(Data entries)
= Beginning of Section =

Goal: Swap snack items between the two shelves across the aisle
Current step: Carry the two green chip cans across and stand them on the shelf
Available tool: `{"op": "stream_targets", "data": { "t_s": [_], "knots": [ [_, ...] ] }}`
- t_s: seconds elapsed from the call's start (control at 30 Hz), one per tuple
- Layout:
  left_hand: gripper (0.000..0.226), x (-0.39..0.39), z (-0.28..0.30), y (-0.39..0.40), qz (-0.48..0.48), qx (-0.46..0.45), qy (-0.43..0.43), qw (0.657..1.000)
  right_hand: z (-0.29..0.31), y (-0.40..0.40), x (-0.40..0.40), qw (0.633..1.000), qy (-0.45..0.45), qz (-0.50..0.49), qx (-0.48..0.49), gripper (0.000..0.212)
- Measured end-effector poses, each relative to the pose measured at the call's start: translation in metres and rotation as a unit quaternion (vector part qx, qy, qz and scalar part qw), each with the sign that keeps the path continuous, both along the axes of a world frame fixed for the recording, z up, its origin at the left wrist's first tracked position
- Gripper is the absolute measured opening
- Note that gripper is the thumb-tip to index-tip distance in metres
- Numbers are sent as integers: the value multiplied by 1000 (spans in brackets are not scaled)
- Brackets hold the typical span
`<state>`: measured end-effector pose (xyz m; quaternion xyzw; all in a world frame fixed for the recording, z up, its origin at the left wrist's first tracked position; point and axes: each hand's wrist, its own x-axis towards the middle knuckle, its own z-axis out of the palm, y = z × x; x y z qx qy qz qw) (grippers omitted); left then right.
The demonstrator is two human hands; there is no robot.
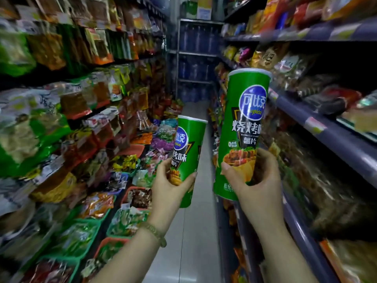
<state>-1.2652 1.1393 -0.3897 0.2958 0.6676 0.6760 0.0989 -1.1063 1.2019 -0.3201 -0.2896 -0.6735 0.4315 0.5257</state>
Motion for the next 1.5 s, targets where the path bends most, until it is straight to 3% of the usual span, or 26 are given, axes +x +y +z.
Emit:
{"op": "stream_targets", "data": {
  "t_s": [0.4,0.73,0.87,1.23,1.5],
  "knots": [
    [61,-198,-14,221,66,-18,28,997,-11,240,-196,998,-53,23,14,65],
    [65,-382,14,444,11,-3,41,999,24,430,-362,999,-32,-12,4,68],
    [63,-429,13,539,-23,-1,44,999,30,507,-407,999,-7,-42,-2,77],
    [64,-543,34,784,-54,47,44,996,46,734,-520,999,6,-46,21,59],
    [57,-610,38,910,-99,66,26,993,44,843,-582,996,-9,-85,-2,62]
  ]
}}
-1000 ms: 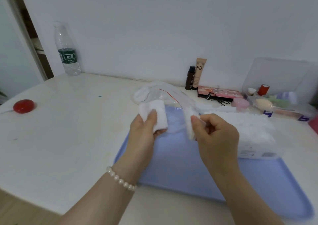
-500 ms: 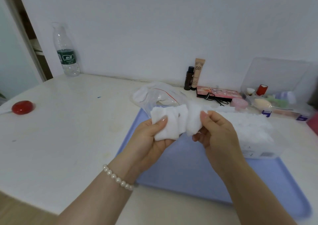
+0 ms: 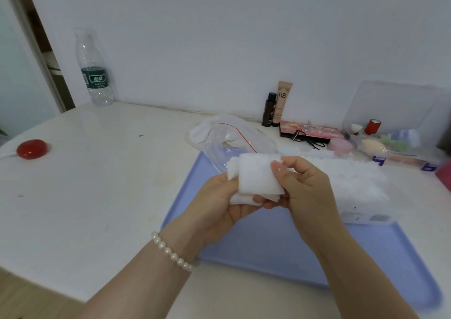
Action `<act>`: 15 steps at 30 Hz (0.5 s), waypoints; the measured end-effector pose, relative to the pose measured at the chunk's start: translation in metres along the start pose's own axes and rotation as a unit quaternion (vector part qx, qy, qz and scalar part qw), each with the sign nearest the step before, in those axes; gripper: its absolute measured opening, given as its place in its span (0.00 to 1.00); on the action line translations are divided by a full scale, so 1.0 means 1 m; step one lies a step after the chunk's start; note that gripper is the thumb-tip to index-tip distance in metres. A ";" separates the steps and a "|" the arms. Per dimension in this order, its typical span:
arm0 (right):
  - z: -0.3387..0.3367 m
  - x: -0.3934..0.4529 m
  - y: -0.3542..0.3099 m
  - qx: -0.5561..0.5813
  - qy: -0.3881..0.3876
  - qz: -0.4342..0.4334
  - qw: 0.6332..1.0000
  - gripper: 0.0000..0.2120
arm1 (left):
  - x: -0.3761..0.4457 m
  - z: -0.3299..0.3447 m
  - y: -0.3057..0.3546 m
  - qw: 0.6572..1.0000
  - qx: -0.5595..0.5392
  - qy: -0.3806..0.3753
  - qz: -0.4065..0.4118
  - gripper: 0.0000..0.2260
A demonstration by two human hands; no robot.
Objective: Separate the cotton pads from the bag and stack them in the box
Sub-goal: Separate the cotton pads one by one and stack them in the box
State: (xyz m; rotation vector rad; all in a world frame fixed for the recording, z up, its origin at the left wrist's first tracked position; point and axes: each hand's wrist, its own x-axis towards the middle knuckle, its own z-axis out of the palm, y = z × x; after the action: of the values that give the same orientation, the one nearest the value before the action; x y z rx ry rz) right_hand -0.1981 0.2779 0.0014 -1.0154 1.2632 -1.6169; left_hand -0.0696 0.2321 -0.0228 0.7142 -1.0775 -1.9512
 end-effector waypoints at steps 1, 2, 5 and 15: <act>0.000 0.000 0.001 -0.009 0.014 -0.004 1.000 0.05 | 0.000 -0.001 0.000 1.000 -0.012 -0.005 0.000 0.15; 0.000 0.001 0.001 -0.013 0.021 -0.009 1.000 0.05 | 0.001 -0.001 0.000 1.000 -0.025 -0.005 0.000 0.18; 0.000 0.001 -0.001 -0.004 0.016 0.004 1.000 0.02 | 0.002 -0.002 0.001 0.999 -0.047 0.015 -0.002 0.23; -0.006 0.003 -0.001 0.047 -0.025 0.022 0.998 0.13 | 0.003 -0.003 0.004 0.991 -0.135 0.007 -0.006 0.20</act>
State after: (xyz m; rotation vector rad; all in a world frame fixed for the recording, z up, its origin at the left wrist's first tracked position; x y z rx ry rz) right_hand -0.2053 0.2774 0.0016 -0.9577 1.1567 -1.5936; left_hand -0.0677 0.2273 -0.0207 0.5853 -0.7804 -2.0494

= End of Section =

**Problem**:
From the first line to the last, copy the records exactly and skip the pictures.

**Expected output**:
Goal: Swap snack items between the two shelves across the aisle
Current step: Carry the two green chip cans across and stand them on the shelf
Available tool: `{"op": "stream_targets", "data": { "t_s": [_], "knots": [ [_, ...] ] }}`
- t_s: seconds elapsed from the call's start (control at 30 Hz), one per tuple
- Layout:
  left_hand: gripper (0.000..0.226), x (-0.39..0.39), z (-0.28..0.30), y (-0.39..0.40), qz (-0.48..0.48), qx (-0.46..0.45), qy (-0.43..0.43), qw (0.657..1.000)
  right_hand: z (-0.29..0.31), y (-0.40..0.40), x (-0.40..0.40), qw (0.633..1.000), qy (-0.45..0.45), qz (-0.50..0.49), qx (-0.48..0.49), gripper (0.000..0.212)
- Measured end-effector poses, each relative to the pose measured at the call's start: translation in metres and rotation as a unit quaternion (vector part qx, qy, qz and scalar part qw), each with the sign that keeps the path continuous, both along the axes of a world frame fixed for the recording, z up, its origin at the left wrist's first tracked position
- Gripper is the absolute measured opening
- Note that gripper is the thumb-tip to index-tip distance in metres
- Numbers are sent as integers: the value multiplied by 1000 (spans in brackets are not scaled)
- Brackets hold the typical span
`<state>`: measured end-effector pose (xyz m; quaternion xyzw; all in a world frame fixed for the recording, z up, its origin at the left wrist's first tracked position; point and axes: each hand's wrist, its own x-axis towards the middle knuckle, its own z-axis out of the palm, y = z × x; x y z qx qy qz qw) (grippers omitted); left then right.
The demonstrator is two human hands; there is no robot.
<state>-1.2652 1.1393 -0.3897 0.2958 0.6676 0.6760 0.0989 -1.1063 1.2019 -0.3201 -0.2896 -0.6735 0.4315 0.5257</state>
Motion for the next 1.5 s, targets where the path bends most, until it is straight to 3% of the usual span, or 26 are given, axes +x +y +z.
Emit:
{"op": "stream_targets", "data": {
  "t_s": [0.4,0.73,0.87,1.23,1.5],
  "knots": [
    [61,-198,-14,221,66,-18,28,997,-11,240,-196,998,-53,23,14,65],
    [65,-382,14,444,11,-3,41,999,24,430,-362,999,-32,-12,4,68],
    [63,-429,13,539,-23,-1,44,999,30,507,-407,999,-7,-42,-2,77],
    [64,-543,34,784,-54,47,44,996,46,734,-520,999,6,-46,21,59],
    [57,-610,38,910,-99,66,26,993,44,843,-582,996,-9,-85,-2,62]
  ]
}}
-1000 ms: 
-500 ms: 
+0 ms: 
Action `<act>`: 15 steps at 30 Hz (0.5 s), waypoints; the measured end-effector pose, relative to the pose measured at the chunk's start: translation in metres along the start pose's own axes and rotation as a unit quaternion (vector part qx, qy, qz and scalar part qw), each with the sign nearest the step before, in those axes; gripper: its absolute measured opening, given as its place in its span (0.00 to 1.00); on the action line translations are divided by a full scale, so 1.0 means 1 m; step one lies a step after the chunk's start; note that gripper is the thumb-tip to index-tip distance in metres. A ";" separates the steps and a "|" the arms. Per dimension in this order, its typical span:
arm0 (right):
  - z: -0.3387..0.3367 m
  - x: -0.3934..0.4529 m
  - y: -0.3542..0.3099 m
  - qx: -0.5561..0.5813
  - qy: -0.3881..0.3876
  - qz: -0.4342..0.4334
  - qw: 0.6332..1.0000
  - gripper: 0.0000..0.2120
arm1 (left):
  - x: -0.3761..0.4457 m
  - z: -0.3299..0.3447 m
  - y: -0.3057..0.3546 m
  - qw: 0.6572..1.0000
  - qx: -0.5595..0.5392
  - qy: -0.3806..0.3753
  - qz: -0.4065..0.4118
  - gripper: 0.0000..0.2260
A demonstration by two human hands; no robot.
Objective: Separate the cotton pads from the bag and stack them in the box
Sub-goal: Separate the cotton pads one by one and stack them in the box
State: (xyz m; rotation vector rad; all in a world frame fixed for the recording, z up, its origin at the left wrist's first tracked position; point and axes: each hand's wrist, its own x-axis towards the middle knuckle, its own z-axis out of the palm, y = z × x; after the action: of the values that give the same orientation, the one nearest the value before the action; x y z rx ry rz) right_hand -0.1981 0.2779 0.0014 -1.0154 1.2632 -1.6169; left_hand -0.0696 0.2321 -0.0228 0.7142 -1.0775 -1.9512
 end-effector waypoints at steps 1, 2, 5 and 15: <act>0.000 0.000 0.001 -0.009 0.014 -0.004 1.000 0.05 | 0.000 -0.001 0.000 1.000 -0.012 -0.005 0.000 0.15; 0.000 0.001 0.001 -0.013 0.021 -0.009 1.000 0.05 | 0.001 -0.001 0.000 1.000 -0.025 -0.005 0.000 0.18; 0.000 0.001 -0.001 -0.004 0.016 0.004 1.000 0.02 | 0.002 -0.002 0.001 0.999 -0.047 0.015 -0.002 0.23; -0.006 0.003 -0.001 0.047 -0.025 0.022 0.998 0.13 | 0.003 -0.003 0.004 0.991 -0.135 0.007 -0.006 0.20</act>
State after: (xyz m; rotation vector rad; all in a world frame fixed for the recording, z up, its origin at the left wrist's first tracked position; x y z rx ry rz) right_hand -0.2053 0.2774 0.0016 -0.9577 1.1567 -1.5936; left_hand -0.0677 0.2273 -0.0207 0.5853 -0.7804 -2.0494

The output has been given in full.